**Task instructions**
Go through the material and copy each line in which the word "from" shows up.

= Beginning of Section =

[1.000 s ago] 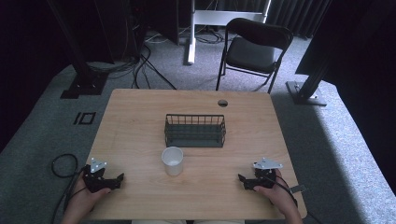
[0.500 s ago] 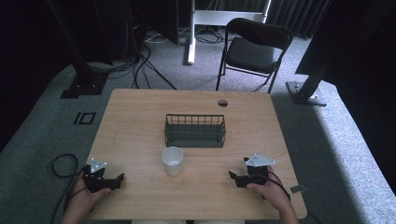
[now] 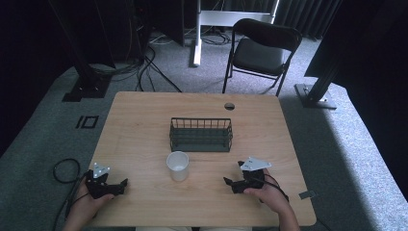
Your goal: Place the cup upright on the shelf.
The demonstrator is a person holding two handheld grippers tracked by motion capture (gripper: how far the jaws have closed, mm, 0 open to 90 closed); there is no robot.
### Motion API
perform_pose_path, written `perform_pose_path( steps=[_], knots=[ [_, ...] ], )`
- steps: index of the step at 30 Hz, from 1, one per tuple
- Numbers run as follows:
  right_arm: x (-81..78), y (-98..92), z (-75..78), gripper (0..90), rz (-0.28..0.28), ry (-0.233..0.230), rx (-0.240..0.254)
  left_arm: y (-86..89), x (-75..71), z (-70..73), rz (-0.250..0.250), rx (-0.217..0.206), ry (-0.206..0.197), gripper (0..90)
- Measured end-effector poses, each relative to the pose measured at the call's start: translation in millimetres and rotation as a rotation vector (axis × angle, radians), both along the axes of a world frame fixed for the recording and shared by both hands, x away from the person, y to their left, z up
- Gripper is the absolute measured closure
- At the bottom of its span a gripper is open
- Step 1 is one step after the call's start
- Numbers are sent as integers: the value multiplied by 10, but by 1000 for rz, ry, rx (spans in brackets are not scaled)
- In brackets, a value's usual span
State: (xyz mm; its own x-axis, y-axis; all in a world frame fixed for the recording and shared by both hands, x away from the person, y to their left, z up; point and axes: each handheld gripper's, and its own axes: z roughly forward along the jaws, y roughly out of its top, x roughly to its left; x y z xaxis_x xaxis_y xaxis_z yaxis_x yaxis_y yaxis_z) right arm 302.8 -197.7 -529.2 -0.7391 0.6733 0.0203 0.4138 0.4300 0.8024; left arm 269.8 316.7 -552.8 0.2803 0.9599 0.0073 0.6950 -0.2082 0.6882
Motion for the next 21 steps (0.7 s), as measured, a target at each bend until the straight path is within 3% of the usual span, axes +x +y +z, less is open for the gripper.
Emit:
perform_pose_path(
  steps=[21],
  knots=[
    [74,609,20,115,148,-16,37,0,0,0,0,1,0,12]
  ],
)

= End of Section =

**Written answer**
- steps: index of the step at 30 Hz, from 1, one per tuple
- Measured end-effector poses, each relative to the pose measured at the call's start: translation in millimetres and rotation as a rotation vector (axis × angle, radians), both along the axes of a world frame fixed for the recording and shared by both hands, x away from the person, y to their left, z up
State: (xyz mm; its own x-axis, y-axis; all in a world frame fixed for the recording and shared by both hands, x away from the person, y to their left, z up; point and axes: each handheld gripper's, and its own axes: z roughly forward along the jaws, y roughly out of its top, x roughly to its left; x y z xaxis_x xaxis_y xaxis_z yaxis_x yaxis_y yaxis_z) right arm 302.8 -197.7 -529.2 -0.7391 0.6733 0.0203 0.4138 0.4300 0.8024; left arm 269.8 316.7 -552.8 0.2803 0.9599 0.0073 0.6950 -0.2082 0.6882

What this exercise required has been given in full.